_ACTIVITY:_
Each line of the entries below that holds "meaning" is needed, copied in full.

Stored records
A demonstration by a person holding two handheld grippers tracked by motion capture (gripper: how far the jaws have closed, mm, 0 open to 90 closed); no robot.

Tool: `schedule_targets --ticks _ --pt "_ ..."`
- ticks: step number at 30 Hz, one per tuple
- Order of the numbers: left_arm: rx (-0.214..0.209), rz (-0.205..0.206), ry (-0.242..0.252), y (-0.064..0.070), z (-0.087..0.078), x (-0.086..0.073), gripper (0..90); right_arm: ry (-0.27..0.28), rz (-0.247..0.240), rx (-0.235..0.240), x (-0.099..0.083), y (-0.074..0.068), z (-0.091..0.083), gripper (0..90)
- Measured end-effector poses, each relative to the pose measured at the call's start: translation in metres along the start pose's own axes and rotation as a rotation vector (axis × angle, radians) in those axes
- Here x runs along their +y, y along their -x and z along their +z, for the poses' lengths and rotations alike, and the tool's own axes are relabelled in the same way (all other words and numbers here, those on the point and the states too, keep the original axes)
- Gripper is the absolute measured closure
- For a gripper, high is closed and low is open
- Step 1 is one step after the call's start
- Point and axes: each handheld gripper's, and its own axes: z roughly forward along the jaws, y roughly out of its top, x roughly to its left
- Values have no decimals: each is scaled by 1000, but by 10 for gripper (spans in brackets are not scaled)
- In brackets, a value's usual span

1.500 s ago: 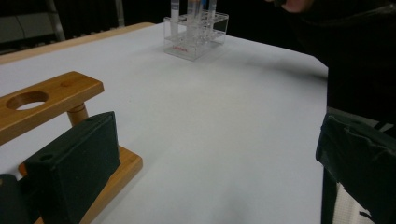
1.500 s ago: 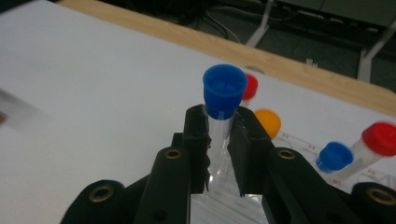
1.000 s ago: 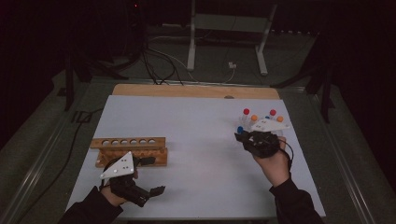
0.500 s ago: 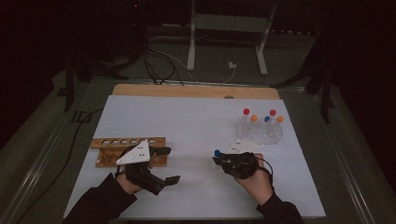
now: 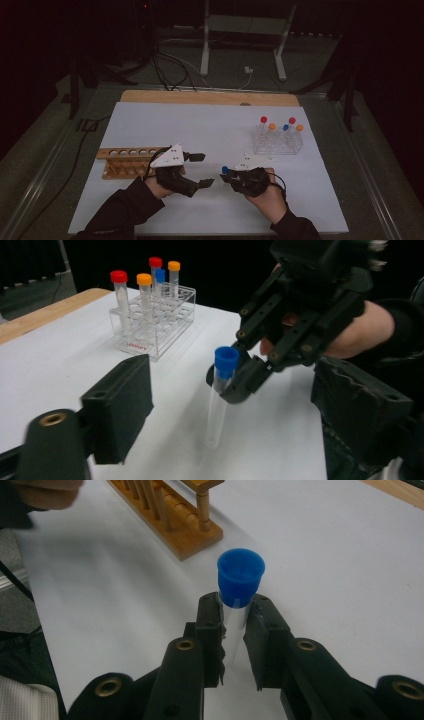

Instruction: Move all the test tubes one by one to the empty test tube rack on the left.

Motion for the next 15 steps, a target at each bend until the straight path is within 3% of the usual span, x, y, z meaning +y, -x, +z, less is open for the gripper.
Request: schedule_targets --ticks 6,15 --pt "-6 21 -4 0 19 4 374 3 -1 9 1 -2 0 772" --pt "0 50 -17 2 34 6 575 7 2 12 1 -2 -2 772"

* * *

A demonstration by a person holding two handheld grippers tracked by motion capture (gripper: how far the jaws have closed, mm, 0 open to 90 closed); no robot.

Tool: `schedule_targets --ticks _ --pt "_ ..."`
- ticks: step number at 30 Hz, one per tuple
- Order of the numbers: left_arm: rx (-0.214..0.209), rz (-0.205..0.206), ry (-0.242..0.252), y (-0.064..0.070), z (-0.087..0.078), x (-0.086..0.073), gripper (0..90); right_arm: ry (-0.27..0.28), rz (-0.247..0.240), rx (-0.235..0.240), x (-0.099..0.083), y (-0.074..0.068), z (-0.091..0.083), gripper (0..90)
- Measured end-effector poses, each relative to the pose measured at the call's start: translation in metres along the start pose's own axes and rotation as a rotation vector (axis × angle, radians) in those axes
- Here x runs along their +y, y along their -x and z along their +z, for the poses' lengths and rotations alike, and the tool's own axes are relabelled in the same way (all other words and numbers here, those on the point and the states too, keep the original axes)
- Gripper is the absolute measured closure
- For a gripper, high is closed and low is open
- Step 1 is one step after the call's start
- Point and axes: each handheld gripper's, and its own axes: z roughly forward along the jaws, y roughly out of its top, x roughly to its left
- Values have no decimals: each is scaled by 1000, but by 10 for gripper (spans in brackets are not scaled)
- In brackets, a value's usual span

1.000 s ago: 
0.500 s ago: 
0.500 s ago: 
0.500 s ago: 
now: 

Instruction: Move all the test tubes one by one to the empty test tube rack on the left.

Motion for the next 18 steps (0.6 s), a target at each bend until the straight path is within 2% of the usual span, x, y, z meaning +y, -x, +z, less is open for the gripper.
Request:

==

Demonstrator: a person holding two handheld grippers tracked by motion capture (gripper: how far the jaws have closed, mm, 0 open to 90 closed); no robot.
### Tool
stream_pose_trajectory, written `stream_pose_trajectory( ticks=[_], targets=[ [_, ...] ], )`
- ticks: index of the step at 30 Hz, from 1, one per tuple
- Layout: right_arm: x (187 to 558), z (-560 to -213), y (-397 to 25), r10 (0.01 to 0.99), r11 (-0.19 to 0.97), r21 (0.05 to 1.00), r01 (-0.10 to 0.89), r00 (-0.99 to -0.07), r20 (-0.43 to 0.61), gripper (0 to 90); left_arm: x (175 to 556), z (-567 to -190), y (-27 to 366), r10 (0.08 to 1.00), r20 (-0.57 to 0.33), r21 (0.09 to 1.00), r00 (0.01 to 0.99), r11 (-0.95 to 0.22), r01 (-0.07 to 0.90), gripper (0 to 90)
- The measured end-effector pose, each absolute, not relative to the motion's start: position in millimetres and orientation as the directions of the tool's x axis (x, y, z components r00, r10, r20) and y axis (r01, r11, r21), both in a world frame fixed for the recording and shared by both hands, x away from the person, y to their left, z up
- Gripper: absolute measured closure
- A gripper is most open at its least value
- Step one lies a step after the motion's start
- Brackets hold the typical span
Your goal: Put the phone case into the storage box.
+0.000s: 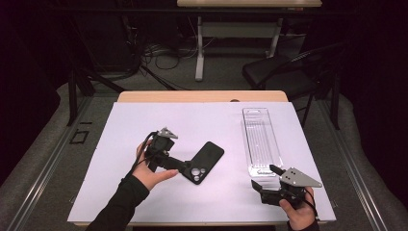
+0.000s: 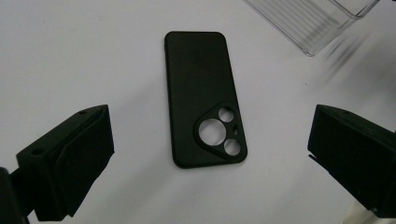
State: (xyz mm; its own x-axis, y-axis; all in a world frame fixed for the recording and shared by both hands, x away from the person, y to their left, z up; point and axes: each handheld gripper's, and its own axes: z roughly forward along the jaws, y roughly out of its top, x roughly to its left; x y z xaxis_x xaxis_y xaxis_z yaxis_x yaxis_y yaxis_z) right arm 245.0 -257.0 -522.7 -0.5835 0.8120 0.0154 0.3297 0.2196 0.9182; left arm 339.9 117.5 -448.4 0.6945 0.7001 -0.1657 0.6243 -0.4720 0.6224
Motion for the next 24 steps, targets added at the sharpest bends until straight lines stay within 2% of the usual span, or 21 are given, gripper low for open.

_WRITTEN SOLUTION:_
Motion for the next 15 steps, a target at each bend until the straight path is within 3% of the usual span, x, y, z meaning +y, -x, +z, less is open for the gripper.
Motion for the next 18 steps (0.6 s), a target at each bend until the straight path is within 2% of the usual span, x, y, z meaning +y, -x, +z, less is open for the gripper.

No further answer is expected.